Airport Manager Bob Trimborn -- a vocal opponent of a bill he says would be costly to Santa Monica and duplicative of pollution studies commissioned by the Air Quality Management District (AQMD) on all airports in the area -- welcomed the news

“I think the bill was overkill, personally,” said Trimborn, noting that elements in the legislation will actually be taken up voluntarily in the study performed AQMD, which has already begun.

“It’s unfortunate that we fell on the side of the opposition, but we were tied up,” he said. “We tried to work with the author to make amendments to the bill, but the amendments were not taken up until the last minute, and by then it was too late.”

Those last-minute amendments were welcomed by Lieu’s camp, including limiting the data collection to jet and turbo-prop aircraft, timing only taxing and idling times and limiting data collection to hours when the tower is open during peak traffic times.

However, once in committee, the rules of order barred such amendments from being added to the bill.

Yet Ford believes such amendments may not have made a difference in the end.

“The overriding hang-up here was funding,” he said. “We would have had to come to the committee with a half million dollars.”

While some dispute the City’s estimated cost of collecting the data -- placing the amount as low as $35,000 -- Ford said there really is no way to know the actual cost.

While the bill appears to have been defeated in its current form, Ford suggested the hard work by residents to gain the backing of Federal, State and the entire Los Angeles City Council has not been wasted.

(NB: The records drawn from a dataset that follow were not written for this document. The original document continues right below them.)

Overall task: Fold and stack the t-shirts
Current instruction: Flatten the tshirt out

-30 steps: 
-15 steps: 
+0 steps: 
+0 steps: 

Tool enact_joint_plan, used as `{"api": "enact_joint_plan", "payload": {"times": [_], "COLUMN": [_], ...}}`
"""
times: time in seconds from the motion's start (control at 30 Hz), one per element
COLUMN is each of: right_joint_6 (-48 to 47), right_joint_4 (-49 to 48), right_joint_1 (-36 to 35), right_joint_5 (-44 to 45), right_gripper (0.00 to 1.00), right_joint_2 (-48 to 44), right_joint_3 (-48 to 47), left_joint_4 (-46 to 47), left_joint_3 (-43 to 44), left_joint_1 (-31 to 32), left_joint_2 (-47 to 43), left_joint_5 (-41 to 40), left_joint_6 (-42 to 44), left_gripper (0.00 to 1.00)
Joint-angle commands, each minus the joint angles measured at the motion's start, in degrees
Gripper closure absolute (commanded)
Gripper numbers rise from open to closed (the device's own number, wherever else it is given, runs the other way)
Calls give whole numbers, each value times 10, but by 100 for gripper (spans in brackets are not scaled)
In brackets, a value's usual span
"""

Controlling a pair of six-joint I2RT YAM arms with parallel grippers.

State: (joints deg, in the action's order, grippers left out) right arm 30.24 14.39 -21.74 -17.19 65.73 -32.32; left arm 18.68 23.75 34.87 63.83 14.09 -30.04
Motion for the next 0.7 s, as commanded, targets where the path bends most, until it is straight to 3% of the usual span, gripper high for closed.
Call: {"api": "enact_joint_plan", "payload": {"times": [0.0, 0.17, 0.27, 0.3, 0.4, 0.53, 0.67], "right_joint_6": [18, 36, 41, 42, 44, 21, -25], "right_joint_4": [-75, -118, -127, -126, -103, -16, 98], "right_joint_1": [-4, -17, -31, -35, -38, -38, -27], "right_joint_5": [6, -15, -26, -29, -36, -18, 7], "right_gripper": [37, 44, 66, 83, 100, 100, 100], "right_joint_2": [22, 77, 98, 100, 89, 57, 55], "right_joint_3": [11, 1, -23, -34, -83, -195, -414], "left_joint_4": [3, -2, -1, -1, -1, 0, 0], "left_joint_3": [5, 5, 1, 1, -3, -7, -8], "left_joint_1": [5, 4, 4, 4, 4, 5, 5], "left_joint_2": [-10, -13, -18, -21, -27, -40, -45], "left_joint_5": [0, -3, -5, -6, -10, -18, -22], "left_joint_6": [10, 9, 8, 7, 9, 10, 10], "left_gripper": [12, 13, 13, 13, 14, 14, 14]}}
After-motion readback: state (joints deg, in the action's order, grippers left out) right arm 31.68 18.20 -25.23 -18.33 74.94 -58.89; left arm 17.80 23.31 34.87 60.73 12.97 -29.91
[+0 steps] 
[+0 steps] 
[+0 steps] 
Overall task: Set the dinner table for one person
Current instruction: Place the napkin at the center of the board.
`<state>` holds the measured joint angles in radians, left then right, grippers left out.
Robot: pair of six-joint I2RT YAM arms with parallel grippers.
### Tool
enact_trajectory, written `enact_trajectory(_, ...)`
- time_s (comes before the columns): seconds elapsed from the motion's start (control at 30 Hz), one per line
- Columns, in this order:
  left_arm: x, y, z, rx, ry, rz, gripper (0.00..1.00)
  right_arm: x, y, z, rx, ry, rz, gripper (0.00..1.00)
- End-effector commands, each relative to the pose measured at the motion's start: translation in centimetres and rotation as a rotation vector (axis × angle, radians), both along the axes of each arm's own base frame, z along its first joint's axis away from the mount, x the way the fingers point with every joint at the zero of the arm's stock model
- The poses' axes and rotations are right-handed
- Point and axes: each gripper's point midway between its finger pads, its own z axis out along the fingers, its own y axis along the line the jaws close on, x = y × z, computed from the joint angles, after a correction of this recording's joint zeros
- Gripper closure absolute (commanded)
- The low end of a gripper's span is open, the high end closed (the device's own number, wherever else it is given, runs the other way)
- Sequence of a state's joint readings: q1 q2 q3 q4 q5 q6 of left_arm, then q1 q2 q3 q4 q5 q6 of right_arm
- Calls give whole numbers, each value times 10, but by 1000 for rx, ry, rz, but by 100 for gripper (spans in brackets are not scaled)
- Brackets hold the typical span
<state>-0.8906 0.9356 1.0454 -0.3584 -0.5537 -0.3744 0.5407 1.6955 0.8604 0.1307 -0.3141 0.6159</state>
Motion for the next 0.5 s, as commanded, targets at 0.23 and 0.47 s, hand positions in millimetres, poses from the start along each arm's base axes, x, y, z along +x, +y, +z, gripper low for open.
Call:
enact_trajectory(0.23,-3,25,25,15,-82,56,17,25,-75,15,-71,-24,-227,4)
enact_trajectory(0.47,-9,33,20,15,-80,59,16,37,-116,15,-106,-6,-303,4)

“On the plus side, the bill certainly got Santa Monica’s attention,” said Ford, who called the elements in the bill taken up in the AQMD study “woefully inadequate,” but still a start.

The AQMD data will log idle and taxi times for jet and turbo-prop planes, but on a smaller scale than proposed. It also will augment the AQMD study, rather than be used in models to show the pollution path into adjoining neighborhoods as dictated in the failed Lieu bill.

“This is the first time that Santa Monica has stepped up and said the pollution from the airport is something worth studying, and we hope it will be a launching pad for further discussion,” Ford said.

Though the bill has a chance of being resurrected when the legislative session begins next month, Ford said it is more likely the measure would be killed and reintroduced sometime next year by Lieu’s office.